Heat networks, also known as district heating, work by collecting local unused heat, turning it into hot water and distributing that hot water to local users via a network of underground pipes. They are a low carbon replacement for gas boilers, providing both heating and hot water.

Overall, in the right location, heat networks are 40% cheaper than using individual air source heat pumps for each building. They are commonplace in towns and cities in Scandinavia.




Local councils are installing these systems right now. Apart from Bristol, Worthing, Clapton and a few others are planning these systems for town centers.

Right now they're focusing on public buildings like libraries, schools and town halls but homeowners can also apply to connect to the work. All this will take years to complete while closing roads while installing the system. Its going to be a nightmare local residents and public transport users.

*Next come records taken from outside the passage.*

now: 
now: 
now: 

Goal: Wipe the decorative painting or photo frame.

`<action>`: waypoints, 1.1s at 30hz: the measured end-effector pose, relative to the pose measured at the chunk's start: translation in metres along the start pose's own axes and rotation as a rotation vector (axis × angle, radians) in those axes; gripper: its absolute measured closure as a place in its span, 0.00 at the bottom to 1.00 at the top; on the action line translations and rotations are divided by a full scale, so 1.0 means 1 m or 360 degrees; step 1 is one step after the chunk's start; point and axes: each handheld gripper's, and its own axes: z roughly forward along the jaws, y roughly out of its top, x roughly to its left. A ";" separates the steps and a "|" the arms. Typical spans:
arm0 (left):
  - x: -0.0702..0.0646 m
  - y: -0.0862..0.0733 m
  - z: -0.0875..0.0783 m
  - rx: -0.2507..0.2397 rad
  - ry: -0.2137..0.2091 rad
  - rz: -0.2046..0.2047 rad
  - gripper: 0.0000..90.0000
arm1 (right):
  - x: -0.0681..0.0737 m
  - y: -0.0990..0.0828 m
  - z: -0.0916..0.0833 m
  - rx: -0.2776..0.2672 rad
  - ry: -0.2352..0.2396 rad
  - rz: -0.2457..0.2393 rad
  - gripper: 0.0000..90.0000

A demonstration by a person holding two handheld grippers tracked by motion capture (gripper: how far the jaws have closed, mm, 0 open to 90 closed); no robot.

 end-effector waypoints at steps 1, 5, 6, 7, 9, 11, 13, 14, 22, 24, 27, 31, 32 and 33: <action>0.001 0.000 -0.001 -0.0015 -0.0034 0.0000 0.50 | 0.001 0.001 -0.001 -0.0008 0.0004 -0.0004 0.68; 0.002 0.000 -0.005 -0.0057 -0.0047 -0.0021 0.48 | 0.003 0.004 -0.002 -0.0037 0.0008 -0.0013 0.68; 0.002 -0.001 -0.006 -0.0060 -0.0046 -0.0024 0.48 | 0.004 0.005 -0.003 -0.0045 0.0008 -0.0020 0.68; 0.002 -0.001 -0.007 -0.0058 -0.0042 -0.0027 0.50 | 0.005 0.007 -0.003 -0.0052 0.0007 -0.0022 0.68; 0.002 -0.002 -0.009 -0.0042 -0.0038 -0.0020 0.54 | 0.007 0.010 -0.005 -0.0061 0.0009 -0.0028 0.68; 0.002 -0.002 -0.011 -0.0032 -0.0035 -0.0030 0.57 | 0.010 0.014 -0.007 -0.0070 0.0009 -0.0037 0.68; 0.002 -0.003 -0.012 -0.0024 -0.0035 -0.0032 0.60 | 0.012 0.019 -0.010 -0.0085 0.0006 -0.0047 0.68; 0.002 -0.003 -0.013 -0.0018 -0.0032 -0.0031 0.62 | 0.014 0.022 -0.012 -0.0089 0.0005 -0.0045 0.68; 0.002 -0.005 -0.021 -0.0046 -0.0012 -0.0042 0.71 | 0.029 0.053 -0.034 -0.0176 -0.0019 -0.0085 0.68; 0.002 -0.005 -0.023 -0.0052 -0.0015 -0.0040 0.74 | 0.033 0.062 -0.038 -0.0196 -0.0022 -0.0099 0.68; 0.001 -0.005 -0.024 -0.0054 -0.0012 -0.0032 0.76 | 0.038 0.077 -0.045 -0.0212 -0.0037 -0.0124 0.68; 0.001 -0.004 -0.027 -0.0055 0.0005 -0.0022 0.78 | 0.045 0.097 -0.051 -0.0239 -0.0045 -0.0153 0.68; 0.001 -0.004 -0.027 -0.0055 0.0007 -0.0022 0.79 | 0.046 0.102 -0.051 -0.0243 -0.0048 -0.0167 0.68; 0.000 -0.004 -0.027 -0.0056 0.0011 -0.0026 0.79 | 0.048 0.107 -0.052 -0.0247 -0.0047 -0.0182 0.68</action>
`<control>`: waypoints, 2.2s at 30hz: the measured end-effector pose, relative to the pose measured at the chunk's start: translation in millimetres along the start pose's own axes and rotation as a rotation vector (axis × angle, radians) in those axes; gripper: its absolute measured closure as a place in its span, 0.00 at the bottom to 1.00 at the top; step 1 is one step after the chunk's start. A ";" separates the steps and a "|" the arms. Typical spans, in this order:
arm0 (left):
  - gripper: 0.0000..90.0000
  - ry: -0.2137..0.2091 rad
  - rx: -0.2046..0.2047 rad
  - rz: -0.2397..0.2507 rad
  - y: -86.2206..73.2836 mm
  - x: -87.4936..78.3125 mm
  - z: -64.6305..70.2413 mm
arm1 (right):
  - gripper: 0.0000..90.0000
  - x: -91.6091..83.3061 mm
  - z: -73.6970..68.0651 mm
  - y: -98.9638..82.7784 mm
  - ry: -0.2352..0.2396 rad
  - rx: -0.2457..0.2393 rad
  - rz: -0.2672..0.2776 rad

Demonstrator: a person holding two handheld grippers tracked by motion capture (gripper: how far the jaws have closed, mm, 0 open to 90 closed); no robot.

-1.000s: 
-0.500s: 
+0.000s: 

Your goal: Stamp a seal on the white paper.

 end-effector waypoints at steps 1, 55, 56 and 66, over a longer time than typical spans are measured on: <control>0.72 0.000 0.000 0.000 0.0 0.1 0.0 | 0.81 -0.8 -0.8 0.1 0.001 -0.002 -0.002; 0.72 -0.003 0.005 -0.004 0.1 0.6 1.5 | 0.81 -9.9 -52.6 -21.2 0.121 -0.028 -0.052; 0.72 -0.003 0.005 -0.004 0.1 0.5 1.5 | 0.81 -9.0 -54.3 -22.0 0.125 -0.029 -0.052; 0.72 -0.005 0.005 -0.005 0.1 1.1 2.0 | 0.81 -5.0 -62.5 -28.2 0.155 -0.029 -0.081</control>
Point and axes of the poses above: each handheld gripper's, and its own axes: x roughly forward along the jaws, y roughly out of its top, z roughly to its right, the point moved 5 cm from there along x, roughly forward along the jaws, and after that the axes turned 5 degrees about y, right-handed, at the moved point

The real question you have to ask is it worth it? The alternative is that all these businesses and public buildings need to install a green energy efficient system which will cost millions and many just wont do it. Economies of scale should reduce the price of heating overall making it attractive. With technology improving each year these systems should become a lot more energy efficient over time reducing the running cost.

Downside is if the system fails parts of the town center will be without heating and hot water.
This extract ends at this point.